Come in molti ricorderanno, negli anni ’90 la crisi balcanica portò migliaia di albanesi a imbarcarsi verso le coste italiane, anche clandestinamente. Da questa parte, dopo le operazioni di accoglienza e soccorso in cui l’Italia eccellere tuttora, si sono ritrovati in una società in cui all’improvviso avevano la colpa di tutto. “Dagli all’albanese” era il messaggio sottinteso a moltissimi episodi di cronaca in cui al cittadino italiano veniva data la possibilità di sollevarsi la coscienza da tutto il male del Paese, tanto c’era sempre un albanese a cui dare la colpa. Oggi degli albanesi non si parla più, sono spariti dalle cronache, dai discorsi da bar, dai nostri pensieri. Dove sono finiti? Semplice, alcuni sono tornati a casa o sono andati altrove, altri sono diventati italiani o in qualche modo “si sono integrati”. I cittadini albanesi residenti in Italia sono oggi 482.959, e il loro numero continua a diminuire, non perché se ne vanno, ma perché molti di loro nel tempo sono diventati cittadini italiani, e dunque non rientrano più in quel conteggio. Quando hanno smesso di “essere un problema?”. «Quando – semplicemente – sono cambiate alcune leggi e andare e venire dall’Albania all’Italia è diventata una cosa un po’ più normale – spiega Cirri –. Che si poteva fare comprando un biglietto e salendo su un traghetto. Una nave normale. In cabina o posto ponte. Non una nave sommersa di corpi e a rischio di affondare. Perché affondavano anche le navi degli albanesi. E morivano, gli albanesi. […] l’integrazione più difficile dei nostri giorni, la possibilità di integrazione di chi arriva da un altro luogo cambia un po’, smette di essere un problema, quando dai luoghi si può andare e venire».

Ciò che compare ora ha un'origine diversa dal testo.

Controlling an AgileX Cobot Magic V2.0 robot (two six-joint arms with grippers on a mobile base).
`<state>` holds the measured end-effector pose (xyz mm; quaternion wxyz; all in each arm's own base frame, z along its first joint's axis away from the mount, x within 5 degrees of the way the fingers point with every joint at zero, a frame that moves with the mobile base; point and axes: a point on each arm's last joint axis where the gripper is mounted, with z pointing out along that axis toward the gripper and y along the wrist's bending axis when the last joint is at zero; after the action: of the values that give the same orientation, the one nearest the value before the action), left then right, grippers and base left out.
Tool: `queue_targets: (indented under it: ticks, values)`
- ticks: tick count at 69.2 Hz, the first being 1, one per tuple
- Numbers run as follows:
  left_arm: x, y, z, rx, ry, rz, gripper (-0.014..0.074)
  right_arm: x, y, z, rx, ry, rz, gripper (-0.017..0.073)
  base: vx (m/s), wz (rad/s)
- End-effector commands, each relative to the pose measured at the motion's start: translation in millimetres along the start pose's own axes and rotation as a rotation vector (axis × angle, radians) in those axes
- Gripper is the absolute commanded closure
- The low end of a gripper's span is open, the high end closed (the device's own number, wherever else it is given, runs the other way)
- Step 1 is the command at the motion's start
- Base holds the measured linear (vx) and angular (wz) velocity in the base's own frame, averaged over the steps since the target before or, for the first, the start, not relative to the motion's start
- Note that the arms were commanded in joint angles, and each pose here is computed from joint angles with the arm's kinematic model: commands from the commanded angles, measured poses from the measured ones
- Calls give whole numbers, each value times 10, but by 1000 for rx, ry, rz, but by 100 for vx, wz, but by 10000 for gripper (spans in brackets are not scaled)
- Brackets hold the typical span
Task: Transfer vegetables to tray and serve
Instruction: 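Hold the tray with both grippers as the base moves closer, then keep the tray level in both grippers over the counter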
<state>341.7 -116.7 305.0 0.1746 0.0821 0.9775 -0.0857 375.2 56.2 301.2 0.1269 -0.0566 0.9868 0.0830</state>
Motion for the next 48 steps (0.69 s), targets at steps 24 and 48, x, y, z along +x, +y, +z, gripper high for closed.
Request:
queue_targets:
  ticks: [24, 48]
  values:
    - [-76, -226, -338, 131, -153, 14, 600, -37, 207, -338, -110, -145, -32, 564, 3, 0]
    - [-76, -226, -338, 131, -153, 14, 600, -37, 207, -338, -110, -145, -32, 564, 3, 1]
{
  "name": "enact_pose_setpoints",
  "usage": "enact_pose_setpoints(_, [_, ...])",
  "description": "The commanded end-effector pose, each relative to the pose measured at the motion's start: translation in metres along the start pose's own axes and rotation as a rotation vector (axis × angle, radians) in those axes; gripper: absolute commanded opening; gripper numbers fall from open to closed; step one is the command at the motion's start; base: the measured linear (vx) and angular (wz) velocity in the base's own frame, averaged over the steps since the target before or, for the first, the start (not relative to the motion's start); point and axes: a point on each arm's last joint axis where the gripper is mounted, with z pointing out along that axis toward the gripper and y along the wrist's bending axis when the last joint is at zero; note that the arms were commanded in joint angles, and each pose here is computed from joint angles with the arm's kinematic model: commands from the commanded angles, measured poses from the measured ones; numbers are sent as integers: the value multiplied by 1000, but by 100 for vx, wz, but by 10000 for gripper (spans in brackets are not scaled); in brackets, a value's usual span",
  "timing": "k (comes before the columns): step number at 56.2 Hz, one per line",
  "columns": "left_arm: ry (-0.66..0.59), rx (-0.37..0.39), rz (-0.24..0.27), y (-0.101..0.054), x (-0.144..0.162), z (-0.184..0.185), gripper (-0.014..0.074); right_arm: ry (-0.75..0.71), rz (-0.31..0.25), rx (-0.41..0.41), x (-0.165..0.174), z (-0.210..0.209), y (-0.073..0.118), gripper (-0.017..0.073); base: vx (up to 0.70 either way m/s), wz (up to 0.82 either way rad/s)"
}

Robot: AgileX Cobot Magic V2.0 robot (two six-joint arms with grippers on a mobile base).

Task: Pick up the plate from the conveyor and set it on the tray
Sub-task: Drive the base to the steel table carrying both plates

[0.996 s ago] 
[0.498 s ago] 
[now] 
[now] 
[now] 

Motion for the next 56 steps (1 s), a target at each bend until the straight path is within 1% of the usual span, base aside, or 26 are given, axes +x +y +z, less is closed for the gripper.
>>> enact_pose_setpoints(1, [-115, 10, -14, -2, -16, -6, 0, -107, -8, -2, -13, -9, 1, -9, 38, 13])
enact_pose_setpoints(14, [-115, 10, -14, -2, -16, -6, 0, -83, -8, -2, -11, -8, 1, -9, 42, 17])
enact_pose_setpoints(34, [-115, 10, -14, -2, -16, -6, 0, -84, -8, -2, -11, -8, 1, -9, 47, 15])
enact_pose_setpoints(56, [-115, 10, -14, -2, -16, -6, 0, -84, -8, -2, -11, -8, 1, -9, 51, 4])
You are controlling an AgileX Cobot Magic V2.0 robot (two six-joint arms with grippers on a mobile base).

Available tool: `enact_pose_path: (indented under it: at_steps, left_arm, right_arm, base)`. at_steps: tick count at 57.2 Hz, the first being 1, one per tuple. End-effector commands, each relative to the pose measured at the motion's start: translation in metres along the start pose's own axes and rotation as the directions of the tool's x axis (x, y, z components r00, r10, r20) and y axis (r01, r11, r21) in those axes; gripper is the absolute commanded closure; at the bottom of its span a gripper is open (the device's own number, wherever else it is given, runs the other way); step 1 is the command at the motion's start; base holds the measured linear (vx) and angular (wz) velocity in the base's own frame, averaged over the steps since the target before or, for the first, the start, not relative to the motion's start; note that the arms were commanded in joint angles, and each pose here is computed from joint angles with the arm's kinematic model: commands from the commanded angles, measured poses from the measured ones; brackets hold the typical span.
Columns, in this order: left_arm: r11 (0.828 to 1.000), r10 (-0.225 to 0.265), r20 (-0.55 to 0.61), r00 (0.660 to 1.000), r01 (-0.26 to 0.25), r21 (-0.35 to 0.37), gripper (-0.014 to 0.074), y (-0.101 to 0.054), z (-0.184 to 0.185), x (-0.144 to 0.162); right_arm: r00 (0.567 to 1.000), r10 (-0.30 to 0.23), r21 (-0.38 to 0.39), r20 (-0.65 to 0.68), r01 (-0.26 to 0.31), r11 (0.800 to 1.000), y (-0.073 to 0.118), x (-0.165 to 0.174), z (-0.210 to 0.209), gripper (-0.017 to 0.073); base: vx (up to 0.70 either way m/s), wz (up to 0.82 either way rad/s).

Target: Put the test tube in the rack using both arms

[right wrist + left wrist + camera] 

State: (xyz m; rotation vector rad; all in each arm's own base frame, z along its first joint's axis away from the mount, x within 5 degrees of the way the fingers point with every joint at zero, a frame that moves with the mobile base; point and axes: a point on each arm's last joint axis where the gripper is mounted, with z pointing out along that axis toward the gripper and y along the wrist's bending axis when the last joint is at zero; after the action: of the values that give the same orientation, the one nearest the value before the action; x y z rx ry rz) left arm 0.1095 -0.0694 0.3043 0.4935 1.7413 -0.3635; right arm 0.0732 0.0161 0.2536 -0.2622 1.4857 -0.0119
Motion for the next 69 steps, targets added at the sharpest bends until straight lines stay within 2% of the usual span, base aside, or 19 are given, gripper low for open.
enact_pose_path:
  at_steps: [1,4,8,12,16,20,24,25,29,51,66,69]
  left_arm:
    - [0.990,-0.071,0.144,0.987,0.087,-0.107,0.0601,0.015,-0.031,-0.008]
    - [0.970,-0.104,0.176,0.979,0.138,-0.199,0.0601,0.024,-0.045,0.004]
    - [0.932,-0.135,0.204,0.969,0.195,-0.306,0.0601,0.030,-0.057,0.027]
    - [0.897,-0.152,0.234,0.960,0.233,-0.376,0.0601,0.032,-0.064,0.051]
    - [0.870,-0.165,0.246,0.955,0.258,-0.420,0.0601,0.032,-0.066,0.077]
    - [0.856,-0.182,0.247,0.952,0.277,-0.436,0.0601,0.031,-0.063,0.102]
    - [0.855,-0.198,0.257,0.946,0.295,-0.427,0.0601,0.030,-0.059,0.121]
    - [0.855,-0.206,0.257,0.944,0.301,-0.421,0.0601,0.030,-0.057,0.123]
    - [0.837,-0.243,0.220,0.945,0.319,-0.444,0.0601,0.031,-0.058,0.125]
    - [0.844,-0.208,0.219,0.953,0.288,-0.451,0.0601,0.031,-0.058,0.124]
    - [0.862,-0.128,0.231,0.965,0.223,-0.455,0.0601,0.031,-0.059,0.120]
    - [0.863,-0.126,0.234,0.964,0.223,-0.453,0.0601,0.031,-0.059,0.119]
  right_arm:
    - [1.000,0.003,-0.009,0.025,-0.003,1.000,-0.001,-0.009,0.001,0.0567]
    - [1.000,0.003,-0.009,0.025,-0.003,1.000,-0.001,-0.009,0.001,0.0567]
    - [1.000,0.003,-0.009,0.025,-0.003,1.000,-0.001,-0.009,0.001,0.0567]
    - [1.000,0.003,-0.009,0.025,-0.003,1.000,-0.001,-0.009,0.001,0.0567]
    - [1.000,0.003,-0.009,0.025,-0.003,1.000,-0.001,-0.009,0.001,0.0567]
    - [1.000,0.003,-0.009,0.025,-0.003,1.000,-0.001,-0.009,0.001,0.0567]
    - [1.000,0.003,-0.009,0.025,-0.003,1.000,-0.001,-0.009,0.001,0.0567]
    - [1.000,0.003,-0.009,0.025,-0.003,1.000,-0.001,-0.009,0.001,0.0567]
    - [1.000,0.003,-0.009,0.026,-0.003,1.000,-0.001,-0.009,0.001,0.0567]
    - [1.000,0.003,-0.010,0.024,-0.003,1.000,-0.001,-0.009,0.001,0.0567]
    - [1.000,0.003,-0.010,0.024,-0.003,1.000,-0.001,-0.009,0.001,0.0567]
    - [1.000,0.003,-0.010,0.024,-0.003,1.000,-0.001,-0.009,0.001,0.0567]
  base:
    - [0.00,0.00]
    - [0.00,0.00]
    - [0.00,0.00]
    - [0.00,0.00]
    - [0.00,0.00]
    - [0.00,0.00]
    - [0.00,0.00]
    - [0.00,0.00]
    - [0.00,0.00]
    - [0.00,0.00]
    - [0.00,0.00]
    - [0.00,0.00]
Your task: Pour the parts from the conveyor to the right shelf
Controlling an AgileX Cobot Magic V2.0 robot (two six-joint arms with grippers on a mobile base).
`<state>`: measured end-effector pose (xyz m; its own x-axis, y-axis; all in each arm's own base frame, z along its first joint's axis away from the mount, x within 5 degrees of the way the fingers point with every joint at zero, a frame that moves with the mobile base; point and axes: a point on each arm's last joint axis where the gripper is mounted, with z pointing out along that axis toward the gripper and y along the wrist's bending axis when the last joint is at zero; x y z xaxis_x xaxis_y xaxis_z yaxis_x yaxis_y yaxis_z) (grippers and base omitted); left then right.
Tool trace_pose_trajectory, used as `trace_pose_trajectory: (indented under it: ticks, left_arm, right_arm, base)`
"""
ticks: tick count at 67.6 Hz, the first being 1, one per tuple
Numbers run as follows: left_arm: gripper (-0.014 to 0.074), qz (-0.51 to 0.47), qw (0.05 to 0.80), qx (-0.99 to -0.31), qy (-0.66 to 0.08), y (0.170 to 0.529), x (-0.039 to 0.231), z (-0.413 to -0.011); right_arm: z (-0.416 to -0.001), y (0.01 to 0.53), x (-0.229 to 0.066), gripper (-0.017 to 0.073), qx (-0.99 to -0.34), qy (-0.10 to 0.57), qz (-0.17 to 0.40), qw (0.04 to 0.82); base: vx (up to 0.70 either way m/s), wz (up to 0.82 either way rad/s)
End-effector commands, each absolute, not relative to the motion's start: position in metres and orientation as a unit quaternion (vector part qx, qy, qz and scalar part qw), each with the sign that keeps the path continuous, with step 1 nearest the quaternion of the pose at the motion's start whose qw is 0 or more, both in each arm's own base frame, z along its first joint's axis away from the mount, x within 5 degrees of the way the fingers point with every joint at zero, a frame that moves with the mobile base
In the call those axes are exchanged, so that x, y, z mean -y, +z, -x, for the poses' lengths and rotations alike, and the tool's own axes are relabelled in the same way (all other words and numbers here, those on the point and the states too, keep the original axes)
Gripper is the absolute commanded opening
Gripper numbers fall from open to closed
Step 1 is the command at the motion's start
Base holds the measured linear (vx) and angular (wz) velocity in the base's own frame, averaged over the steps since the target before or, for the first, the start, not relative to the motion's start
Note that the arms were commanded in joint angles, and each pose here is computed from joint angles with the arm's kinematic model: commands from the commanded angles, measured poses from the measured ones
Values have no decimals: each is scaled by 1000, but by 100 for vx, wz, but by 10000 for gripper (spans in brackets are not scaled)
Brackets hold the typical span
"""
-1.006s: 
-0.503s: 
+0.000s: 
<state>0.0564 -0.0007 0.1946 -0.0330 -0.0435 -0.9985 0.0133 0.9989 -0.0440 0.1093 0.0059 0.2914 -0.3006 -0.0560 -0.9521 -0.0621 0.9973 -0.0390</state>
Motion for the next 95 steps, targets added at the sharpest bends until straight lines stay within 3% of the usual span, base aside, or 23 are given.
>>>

Prima di pensare a copiare la Brexit per sentirci più protetti dalle “invasioni” che certa politica ci mette davanti agli occhi, occorre forse recuperare proprio il concetto di risorsa migratoria, che è ben riassunto in un post pubblicato sul blog Populismi. Tra i vari punti messi in fila nel pezzo di Alessandri Lanni ne citiamo alcuni (i dati provengono da uno studio della Fondazione Leone Moressa sull’economia della migrazione): «Gli stranieri che lavorano in Italia producono 127 miliardi di ricchezza, paragonabile al fatturato del gruppo Fiat, o al valore aggiunto prodotto dall’industria automobilistica tedesca. […] Il contributo economico dell’immigrazione si traduce in quasi 11 miliardi di contributi previdenziali pagati ogni anno, in 7 miliardi di Irpef versata, in oltre 550 mila imprese straniere che producono ogni anno 96 miliardi di valore aggiunto. […] La spesa destinata agli immigrati è pari al 2% della spesa pubblica italiana. Nel 2014 i contributi previdenziali hanno raggiunto quota 10,9 miliardi. Ripartendo il volume complessivo per i redditi da pensioni medi, si può calcolare che i contributi dei lavoratori stranieri equivalgono a 640 mila pensioni italiane. […] Le aziende condotte da immigrati contribuiscono, con 96 miliardi di euro, alla creazione del 6,7% del Valore Aggiunto nazionale». Ma che c’entra, non possono essere numeri reali, saranno statistiche buoniste.